• Work instructions: Write out the opening lines of the data word for word, up to and including the line with "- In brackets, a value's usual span", and leave every picture and every later line out.

• Information provided:
*****

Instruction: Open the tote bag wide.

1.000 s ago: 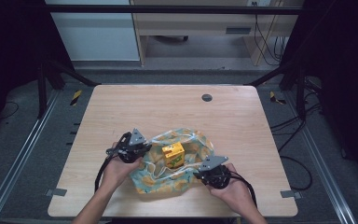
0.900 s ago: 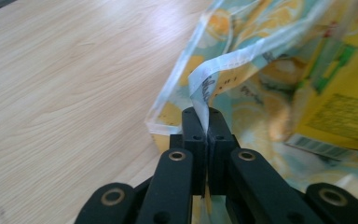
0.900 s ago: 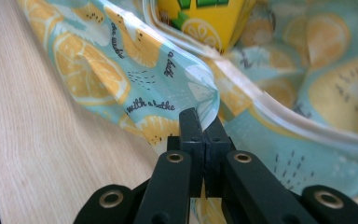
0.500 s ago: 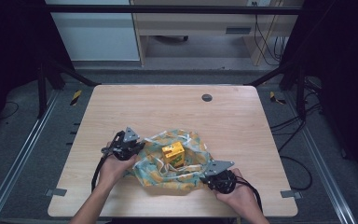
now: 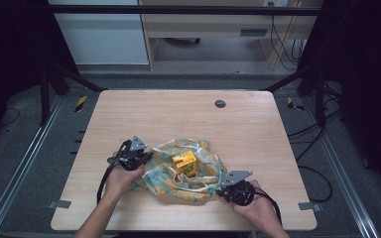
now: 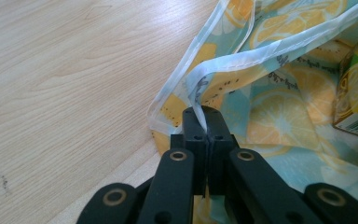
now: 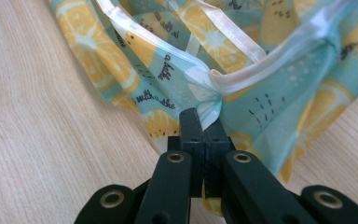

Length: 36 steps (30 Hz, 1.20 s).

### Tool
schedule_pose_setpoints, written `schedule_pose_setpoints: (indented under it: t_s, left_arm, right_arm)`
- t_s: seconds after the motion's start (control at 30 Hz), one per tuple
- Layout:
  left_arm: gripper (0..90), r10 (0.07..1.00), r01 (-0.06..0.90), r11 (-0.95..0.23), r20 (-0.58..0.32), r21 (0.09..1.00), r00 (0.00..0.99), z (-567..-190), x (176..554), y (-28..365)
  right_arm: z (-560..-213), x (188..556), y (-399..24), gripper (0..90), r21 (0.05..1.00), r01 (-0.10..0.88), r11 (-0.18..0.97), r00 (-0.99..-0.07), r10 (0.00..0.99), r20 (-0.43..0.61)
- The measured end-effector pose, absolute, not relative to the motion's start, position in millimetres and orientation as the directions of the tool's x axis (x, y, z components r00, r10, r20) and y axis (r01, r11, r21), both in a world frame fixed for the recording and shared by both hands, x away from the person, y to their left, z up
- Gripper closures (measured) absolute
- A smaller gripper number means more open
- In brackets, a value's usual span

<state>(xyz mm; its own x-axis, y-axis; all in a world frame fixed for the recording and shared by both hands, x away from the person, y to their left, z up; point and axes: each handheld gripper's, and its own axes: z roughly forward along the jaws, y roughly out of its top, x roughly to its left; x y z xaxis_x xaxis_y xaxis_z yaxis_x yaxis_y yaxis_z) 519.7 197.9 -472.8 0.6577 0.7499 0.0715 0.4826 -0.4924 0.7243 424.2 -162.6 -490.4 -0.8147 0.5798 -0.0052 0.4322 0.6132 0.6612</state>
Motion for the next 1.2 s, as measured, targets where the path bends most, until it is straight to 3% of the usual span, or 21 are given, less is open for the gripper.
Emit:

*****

• Response area:
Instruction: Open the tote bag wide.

1.000 s ago: 
0.900 s ago: 
0.900 s ago: 
0.500 s ago: 
now: 
now: 
now: 

Length: 36 steps (30 Hz, 1.20 s).

### Tool
schedule_pose_setpoints, written `schedule_pose_setpoints: (indented under it: t_s, left_arm, right_arm)`
- t_s: seconds after the motion's start (control at 30 Hz), one per tuple
- Layout:
  left_arm: gripper (0..90), r10 (0.07..1.00), r01 (-0.06..0.90), r11 (-0.95..0.23), r20 (-0.58..0.32), r21 (0.09..1.00), r00 (0.00..0.99), z (-567..-190), x (176..554), y (-28..365)
  right_arm: z (-560..-213), x (188..556), y (-399..24), gripper (0..90), r21 (0.05..1.00), r01 (-0.10..0.88), r11 (-0.18..0.97), r00 (-0.99..-0.07), r10 (0.00..0.99), r20 (-0.43..0.61)
- The measured end-effector pose, absolute, not relative to the motion's start, position in millimetres and orientation as the directions of the tool's x axis (x, y, z components r00, r10, r20) and y axis (r01, r11, r21), both in a world frame fixed for the recording and shared by both hands, x away from the person, y to their left, z up
- Gripper closures (measured) absolute
- A smaller gripper number means more open
- In brackets, a value's usual span

This is the complete output.